The Karl Marx Tomb in Highgate Is Something of a Humble End for a Man Whose Influence Stretches Across the Globe

Where is Karl Marx buried and where exactly is the Karl Marx tomb? Well we are here to let you know. In the Victorian district of Highgate in London, along with 53,000 graves and 170,000 people, lies the tomb of the German political philosopher and revolutionary socialist Karl Marx. On the 14th of March 1883, at a quarter to three in the afternoon Marx passed away in an armchair at his home. He was buried three days later along with his wife who had died and been buried fifteen months earlier. The original Karl Marx grave was marked with a simple headstone in accordance with Marx’s wishes.

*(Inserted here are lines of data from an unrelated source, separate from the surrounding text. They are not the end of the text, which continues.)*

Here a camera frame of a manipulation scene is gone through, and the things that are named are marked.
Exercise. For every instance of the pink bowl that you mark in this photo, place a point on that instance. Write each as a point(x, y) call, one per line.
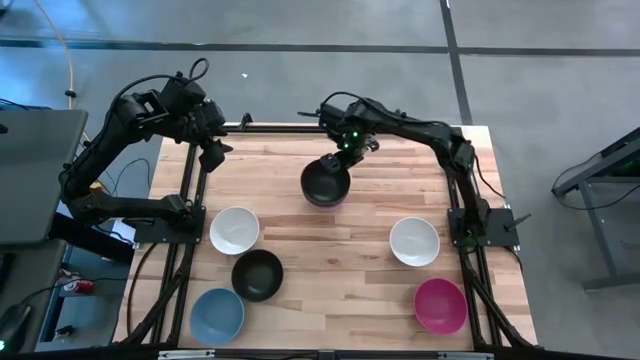
point(440, 306)

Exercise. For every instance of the grey metal stand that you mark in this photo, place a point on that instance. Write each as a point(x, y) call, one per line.
point(600, 165)

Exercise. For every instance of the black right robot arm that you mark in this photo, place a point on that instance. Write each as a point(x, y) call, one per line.
point(425, 132)

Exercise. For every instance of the grey side table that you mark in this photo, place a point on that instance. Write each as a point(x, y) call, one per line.
point(35, 170)

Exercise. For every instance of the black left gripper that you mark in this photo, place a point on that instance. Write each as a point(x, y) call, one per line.
point(211, 151)

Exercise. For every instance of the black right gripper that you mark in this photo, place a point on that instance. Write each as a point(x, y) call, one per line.
point(352, 141)

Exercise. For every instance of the red drink can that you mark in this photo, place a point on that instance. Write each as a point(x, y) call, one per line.
point(82, 287)

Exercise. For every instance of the white bowl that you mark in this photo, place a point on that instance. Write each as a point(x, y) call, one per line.
point(234, 231)
point(414, 242)

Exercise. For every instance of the black computer mouse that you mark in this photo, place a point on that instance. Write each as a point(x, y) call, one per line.
point(14, 322)

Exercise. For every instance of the dark grey desk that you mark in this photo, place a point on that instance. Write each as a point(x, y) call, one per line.
point(30, 270)

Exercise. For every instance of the silver bracket plate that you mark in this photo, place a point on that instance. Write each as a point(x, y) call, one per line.
point(185, 354)
point(465, 355)

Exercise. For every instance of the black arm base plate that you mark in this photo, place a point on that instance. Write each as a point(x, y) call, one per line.
point(165, 232)
point(500, 232)

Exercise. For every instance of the blue bowl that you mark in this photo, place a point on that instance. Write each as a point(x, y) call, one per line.
point(217, 317)

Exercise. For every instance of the black clamp lever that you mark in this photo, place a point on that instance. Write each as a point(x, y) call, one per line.
point(515, 223)

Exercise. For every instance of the black bowl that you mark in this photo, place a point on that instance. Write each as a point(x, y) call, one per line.
point(257, 276)
point(325, 187)

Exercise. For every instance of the black aluminium table frame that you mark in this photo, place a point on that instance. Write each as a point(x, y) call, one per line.
point(280, 129)

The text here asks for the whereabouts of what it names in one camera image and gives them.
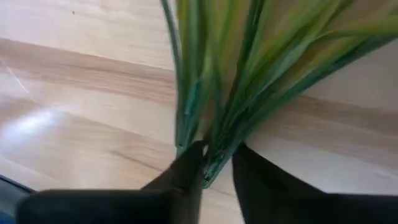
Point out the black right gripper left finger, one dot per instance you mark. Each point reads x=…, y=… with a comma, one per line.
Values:
x=183, y=193

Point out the black table frame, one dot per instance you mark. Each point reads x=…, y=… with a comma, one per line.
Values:
x=9, y=199

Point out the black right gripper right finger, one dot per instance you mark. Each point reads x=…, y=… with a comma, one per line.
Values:
x=261, y=193

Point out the pink artificial flower bunch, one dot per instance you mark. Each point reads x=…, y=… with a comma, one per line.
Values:
x=248, y=62

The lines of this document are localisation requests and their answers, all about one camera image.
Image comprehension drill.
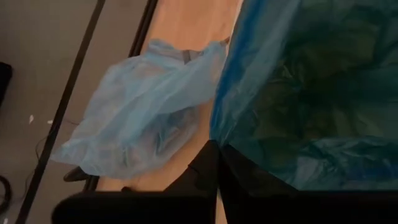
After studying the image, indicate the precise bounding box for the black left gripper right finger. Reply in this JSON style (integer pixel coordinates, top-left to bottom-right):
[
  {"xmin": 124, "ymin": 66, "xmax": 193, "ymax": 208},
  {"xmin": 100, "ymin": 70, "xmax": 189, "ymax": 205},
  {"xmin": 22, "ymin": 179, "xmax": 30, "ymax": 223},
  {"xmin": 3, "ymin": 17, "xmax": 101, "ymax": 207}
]
[{"xmin": 219, "ymin": 145, "xmax": 398, "ymax": 224}]

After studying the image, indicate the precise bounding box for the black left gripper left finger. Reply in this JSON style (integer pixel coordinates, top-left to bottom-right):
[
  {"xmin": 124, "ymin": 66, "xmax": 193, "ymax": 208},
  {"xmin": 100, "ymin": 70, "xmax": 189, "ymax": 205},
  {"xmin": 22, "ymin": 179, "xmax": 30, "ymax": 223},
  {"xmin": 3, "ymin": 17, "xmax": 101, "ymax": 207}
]
[{"xmin": 51, "ymin": 139, "xmax": 221, "ymax": 224}]

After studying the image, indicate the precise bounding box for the light blue trash bag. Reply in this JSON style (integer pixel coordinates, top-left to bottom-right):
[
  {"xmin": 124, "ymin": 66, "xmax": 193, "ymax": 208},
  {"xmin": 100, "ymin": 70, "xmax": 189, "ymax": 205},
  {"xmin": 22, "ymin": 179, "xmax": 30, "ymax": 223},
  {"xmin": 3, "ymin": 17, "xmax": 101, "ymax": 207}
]
[{"xmin": 50, "ymin": 38, "xmax": 228, "ymax": 180}]

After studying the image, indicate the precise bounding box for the teal green trash bag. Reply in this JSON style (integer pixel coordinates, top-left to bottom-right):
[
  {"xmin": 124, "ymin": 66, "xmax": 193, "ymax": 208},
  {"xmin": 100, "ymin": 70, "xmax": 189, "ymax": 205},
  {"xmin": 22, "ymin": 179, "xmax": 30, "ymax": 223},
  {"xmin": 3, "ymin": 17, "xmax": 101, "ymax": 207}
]
[{"xmin": 209, "ymin": 0, "xmax": 398, "ymax": 191}]

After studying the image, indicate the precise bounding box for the coiled black cable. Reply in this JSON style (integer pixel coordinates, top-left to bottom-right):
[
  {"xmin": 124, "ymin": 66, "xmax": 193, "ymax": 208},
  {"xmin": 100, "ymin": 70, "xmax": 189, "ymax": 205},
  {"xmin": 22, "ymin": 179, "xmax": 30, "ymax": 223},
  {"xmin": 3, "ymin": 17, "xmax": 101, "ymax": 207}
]
[{"xmin": 0, "ymin": 175, "xmax": 14, "ymax": 216}]

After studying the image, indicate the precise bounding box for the black aluminium table frame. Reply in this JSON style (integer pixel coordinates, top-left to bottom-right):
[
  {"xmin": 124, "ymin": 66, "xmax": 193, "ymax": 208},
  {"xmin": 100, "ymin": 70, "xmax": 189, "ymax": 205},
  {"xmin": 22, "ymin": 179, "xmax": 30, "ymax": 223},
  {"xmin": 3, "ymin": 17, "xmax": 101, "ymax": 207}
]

Now, accounts vary but between nine and eleven mourners attended his funeral which was organised by his close friend and co-author of the famous Communist Manifesto, Friedrich Engels. A humble end for a man whose ideas have been so influential to large parts of the planet.

Workers of all Lands Unite: It didn’t Quite go as Marx Planned

In 1954 the grave was moved and a new tomb was commissioned by the Communist Party of Great Britain. The resulting monument, a bronze head atop a marble plinth inscribed with “workers of all lands unite”, was designed and constructed by Laurence Bradshaw. Interestingly he never signed his work and many speculate that he didn’t wish to be associated with a figure who was still polarising the politics of the country and the rest of the world. In addition to the above inscription the base of the monument has the quote “The philosophers have only interpreted the world in various ways. The point however is to change it”.

A Site of Pilgrimage for the Chinese, the Russians, the Germans and Many More

The site is a regular feature on the local tourist trail and has been a site of pilgrimage for Marxists, and socialist politicians from around the world. Many wish to pay their respect to a man who has gone on to influence the path of their respective countries. It is not unheard of to see a bus load of Chinese tourists turn up and also sometimes old guard Russians. But since its relocation, and given the man’s political significance, it has also been the target for a number of attacks and political demonstrations.

A Little Battered and Bruised but the Karl Marx Tomb Survives

The most substantial was a bombing attempt in January 1970. The bronze bust was battered and bruised and a few paving stones shattered, but beyond that nothing else was affected and nobody was hurt. The monument was restored at a cost of £600.

The cemetery itself is huge and hosts the graves of a number of other interesting people including Douglas Adams and George Elliot, to name a couple. The site is run by a trust consisting of paid staff and numerous volunteers who maintain the area and provide guided tours. The cemetery is one of the more interesting in London and anyone who is interested Karl Marx or in the history of the left should take a look. The East Cemetery Monday to Friday: 10am to 5pm with last admissions at 4:30pm. Weekends and public holidays: 11am to 5pm. Many balk at the idea of paying to see the grandfather of Communism, but for those willing you only need muster £4.